:: What the exercise asks ::
Produce an exact copy of the data below.

*** Records provided

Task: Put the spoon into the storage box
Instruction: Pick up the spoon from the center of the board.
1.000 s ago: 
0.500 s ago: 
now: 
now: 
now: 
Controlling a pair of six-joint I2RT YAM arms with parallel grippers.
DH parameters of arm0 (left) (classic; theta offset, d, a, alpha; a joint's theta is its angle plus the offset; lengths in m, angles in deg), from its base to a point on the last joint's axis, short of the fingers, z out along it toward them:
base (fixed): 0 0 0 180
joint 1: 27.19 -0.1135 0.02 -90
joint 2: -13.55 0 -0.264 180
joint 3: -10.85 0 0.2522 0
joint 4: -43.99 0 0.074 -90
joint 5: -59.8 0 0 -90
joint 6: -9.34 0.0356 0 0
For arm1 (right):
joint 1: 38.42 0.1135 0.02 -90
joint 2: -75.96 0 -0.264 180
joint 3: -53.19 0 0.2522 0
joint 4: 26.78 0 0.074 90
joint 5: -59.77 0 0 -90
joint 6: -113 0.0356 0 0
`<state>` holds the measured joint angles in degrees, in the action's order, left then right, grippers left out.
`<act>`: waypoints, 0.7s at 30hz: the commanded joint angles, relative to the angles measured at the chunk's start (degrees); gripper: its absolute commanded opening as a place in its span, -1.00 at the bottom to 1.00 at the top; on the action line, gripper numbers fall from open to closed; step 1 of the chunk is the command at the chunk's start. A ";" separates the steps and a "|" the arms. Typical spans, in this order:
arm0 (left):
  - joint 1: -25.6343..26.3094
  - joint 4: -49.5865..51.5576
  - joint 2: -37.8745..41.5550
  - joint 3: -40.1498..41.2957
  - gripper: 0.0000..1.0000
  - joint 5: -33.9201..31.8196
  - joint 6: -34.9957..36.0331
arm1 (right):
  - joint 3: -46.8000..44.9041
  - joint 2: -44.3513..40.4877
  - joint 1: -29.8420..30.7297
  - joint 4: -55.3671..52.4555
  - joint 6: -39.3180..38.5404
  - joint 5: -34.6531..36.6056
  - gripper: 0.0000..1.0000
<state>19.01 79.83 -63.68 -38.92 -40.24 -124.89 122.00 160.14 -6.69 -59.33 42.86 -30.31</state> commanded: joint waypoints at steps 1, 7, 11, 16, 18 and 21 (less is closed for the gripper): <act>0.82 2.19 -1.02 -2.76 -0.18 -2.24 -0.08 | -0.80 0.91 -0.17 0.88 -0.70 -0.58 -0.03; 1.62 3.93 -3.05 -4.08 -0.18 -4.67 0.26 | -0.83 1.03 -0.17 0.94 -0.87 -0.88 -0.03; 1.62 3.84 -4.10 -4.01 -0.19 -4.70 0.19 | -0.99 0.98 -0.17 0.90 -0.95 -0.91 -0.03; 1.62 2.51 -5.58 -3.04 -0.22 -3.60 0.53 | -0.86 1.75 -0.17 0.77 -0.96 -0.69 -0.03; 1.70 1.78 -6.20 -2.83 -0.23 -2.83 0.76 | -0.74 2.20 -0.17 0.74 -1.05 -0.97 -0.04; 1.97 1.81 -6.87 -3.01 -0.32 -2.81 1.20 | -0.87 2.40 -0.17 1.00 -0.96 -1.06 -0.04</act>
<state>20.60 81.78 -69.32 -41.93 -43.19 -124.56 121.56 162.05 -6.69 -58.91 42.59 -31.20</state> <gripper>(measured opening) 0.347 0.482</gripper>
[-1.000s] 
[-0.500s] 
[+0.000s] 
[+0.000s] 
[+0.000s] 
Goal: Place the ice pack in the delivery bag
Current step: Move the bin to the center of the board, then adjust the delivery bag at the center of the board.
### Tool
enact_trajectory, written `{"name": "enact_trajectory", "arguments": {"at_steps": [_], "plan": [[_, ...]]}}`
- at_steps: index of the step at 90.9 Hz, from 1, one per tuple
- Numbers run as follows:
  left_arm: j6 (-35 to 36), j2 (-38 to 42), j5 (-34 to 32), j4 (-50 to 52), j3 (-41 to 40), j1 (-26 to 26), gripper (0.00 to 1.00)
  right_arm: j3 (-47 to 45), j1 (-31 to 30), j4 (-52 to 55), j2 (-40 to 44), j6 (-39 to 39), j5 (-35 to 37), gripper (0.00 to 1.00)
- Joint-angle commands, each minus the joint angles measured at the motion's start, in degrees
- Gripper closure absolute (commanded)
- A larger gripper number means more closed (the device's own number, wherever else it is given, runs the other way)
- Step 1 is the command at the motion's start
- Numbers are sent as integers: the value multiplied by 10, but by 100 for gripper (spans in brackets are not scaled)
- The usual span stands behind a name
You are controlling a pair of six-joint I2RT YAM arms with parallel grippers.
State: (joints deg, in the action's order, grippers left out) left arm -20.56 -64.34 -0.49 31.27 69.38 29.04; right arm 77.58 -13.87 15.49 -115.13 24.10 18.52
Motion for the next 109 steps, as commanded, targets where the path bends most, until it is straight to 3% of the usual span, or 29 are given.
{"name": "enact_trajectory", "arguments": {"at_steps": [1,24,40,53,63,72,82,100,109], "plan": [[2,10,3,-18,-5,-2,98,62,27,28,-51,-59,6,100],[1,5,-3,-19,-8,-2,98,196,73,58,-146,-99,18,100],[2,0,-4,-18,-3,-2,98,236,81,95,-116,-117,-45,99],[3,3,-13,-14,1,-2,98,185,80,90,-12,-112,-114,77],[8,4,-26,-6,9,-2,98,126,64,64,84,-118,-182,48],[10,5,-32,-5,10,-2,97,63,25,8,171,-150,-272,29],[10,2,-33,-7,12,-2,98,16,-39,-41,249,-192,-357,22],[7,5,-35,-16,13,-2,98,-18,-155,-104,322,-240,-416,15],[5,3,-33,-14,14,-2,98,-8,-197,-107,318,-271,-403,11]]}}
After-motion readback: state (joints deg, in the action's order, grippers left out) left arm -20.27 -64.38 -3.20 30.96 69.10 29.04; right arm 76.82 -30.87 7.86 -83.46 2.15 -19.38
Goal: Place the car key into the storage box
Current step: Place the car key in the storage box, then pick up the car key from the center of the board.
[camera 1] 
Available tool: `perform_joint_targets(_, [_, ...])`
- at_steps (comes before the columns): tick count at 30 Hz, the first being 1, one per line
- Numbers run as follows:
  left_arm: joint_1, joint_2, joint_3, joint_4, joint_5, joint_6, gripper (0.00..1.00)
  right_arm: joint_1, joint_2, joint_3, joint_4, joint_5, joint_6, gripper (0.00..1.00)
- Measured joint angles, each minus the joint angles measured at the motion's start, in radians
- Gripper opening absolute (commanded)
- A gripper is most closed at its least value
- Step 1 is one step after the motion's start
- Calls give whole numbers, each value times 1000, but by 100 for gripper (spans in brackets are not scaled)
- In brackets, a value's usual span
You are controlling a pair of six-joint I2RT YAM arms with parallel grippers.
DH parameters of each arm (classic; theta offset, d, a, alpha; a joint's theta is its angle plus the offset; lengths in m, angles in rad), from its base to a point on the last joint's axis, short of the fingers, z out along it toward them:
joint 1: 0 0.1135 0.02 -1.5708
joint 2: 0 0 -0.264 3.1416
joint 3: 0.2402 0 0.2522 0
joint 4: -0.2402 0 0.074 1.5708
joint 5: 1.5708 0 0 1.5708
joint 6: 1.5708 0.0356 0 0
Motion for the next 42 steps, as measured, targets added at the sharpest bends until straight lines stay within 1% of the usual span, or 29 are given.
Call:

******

:: Exercise solution ::
Task: Put the spoon into the storage box
Instruction: Pick up the spoon from the center of the board.
1.000 s ago: 
0.500 s ago: 
now: 
now: 
now: 
Controlling a pair of six-joint I2RT YAM arms with parallel grippers.
DH parameters of arm0 (left) (classic; theta offset, d, a, alpha; a joint's theta is its angle plus the offset; lengths in m, angles in deg), from its base to a point on the last joint's axis, short of the fingers, z out along it toward them:
base (fixed): 0 0 0 180
joint 1: 27.19 -0.1135 0.02 -90
joint 2: -13.55 0 -0.264 180
joint 3: -10.85 0 0.2522 0
joint 4: -43.99 0 0.074 -90
joint 5: -59.8 0 0 -90
joint 6: -9.34 0.0356 0 0
For arm1 (right):
joint 1: 38.42 0.1135 0.02 -90
joint 2: -75.96 0 -0.264 180
joint 3: -53.19 0 0.2522 0
joint 4: 26.78 0 0.074 90
joint 5: -59.77 0 0 -90
joint 6: -113 0.0356 0 0
`<state>` holds the measured joint angles in degrees, in the action's order, left then right, grippers left out.
`<act>`: waypoints, 0.7s at 30hz: the commanded joint angles, relative to the angles measured at the chunk's start (degrees); gripper: its absolute commanded opening as a place in its span, -1.00 at the bottom to 1.00 at the top; on the action line, gripper numbers fall from open to closed; step 1 of the chunk is the command at the chunk's start. A ";" separates the steps and a "|" the arms. Typical spans, in this order:
arm0 (left):
  - joint 1: -25.6343..26.3094
  - joint 4: -49.5865..51.5576
  - joint 2: -37.8745..41.5550
  - joint 3: -40.1498..41.2957
  - gripper: 0.0000..1.0000
  - joint 5: -33.9201..31.8196
  - joint 6: -34.9957..36.0331
arm1 (right):
  - joint 3: -46.8000..44.9041
  - joint 2: -44.3513..40.4877
  - joint 1: -29.8420..30.7297
  - joint 4: -55.3671..52.4555
  - joint 6: -39.3180..38.5404
  - joint 5: -34.6531..36.6056
  - gripper: 0.0000..1.0000
<state>19.01 79.83 -63.68 -38.92 -40.24 -124.89 122.00 160.14 -6.69 -59.33 42.86 -30.31</state> commanded: joint waypoints at steps 1, 7, 11, 16, 18 and 21 (less is closed for the gripper): <act>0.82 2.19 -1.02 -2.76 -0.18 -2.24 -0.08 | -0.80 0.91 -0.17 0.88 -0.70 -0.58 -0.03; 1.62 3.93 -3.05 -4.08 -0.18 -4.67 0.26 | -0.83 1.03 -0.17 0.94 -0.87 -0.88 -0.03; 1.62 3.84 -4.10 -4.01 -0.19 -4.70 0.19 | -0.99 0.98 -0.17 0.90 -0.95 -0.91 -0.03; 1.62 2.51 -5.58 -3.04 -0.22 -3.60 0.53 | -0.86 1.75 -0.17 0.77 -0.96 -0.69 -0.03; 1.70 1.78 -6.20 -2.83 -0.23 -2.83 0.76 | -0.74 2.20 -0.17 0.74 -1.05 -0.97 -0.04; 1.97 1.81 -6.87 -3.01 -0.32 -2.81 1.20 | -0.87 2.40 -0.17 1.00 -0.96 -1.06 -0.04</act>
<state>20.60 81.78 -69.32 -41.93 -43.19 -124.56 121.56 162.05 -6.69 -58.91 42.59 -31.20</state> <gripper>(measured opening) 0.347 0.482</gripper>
[-1.000s] 
[-0.500s] 
[+0.000s] 
[+0.000s] 
[+0.000s] 
Goal: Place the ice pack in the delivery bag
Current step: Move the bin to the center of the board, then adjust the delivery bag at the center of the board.
### Tool
enact_trajectory, written `{"name": "enact_trajectory", "arguments": {"at_steps": [_], "plan": [[_, ...]]}}`
- at_steps: index of the step at 90.9 Hz, from 1, one per tuple
- Numbers run as follows:
  left_arm: j6 (-35 to 36), j2 (-38 to 42), j5 (-34 to 32), j4 (-50 to 52), j3 (-41 to 40), j1 (-26 to 26), gripper (0.00 to 1.00)
  right_arm: j3 (-47 to 45), j1 (-31 to 30), j4 (-52 to 55), j2 (-40 to 44), j6 (-39 to 39), j5 (-35 to 37), gripper (0.00 to 1.00)
- Joint-angle commands, each minus the joint angles measured at the motion's start, in degrees
- Gripper closure absolute (commanded)
- A larger gripper number means more closed (the device's own number, wherever else it is given, runs the other way)
- Step 1 is the command at the motion's start
- Numbers are sent as integers: the value multiplied by 10, but by 100 for gripper (spans in brackets are not scaled)
- The usual span stands behind a name
You are controlling a pair of six-joint I2RT YAM arms with parallel grippers.
State: (joints deg, in the action's order, grippers left out) left arm -20.56 -64.34 -0.49 31.27 69.38 29.04; right arm 77.58 -13.87 15.49 -115.13 24.10 18.52
Motion for the next 109 steps, as commanded, targets where the path bends most, until it is straight to 3% of the usual span, or 29 are given.
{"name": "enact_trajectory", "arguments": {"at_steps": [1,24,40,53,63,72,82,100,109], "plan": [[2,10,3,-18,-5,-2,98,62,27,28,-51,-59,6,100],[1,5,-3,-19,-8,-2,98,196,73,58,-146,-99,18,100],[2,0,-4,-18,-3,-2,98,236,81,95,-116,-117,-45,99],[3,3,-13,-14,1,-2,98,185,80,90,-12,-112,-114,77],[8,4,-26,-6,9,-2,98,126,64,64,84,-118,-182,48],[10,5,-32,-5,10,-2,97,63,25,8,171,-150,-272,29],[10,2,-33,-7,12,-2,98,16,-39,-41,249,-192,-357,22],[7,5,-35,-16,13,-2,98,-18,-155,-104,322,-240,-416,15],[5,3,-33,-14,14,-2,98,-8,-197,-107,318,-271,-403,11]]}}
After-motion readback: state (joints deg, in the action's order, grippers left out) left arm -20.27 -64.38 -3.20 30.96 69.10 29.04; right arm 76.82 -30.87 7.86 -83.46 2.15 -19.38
Goal: Place the car key into the storage box
Current step: Place the car key in the storage box, then pick up the car key from the center of the board.
[camera 1] 
Available tool: `perform_joint_targets(_, [_, ...])`
- at_steps (comes before the columns): tick count at 30 Hz, the first being 1, one per line
- Numbers run as follows:
  left_arm: joint_1, joint_2, joint_3, joint_4, joint_5, joint_6, gripper (0.00..1.00)
  right_arm: joint_1, joint_2, joint_3, joint_4, joint_5, joint_6, gripper (0.00..1.00)
- Measured joint angles, each minus the joint angles measured at the motion's start, in radians
- Gripper opening absolute (commanded)
- A gripper is most closed at its least value
- Step 1 is one step after the motion's start
- Calls give whole numbers, each value times 1000, but by 100 for gripper (spans in brackets are not scaled)
- In brackets, a value's usual span
You are controlling a pair of six-joint I2RT YAM arms with parallel grippers.
DH parameters of each arm (classic; theta offset, d, a, alpha; a joint's theta is its angle plus the offset; lengths in m, angles in rad), from its base to a point on the last joint's axis, short of the fingers, z out along it toward them:
joint 1: 0 0.1135 0.02 -1.5708
joint 2: 0 0 -0.264 3.1416
joint 3: 0.2402 0 0.2522 0
joint 4: -0.2402 0 0.074 1.5708
joint 5: 1.5708 0 0 1.5708
joint 6: 1.5708 0.0356 0 0
Motion for the next 42 steps, as measured, targets added at the sharpest bends until straight lines stay within 1% of the usual span, or 29 are given.
Call:

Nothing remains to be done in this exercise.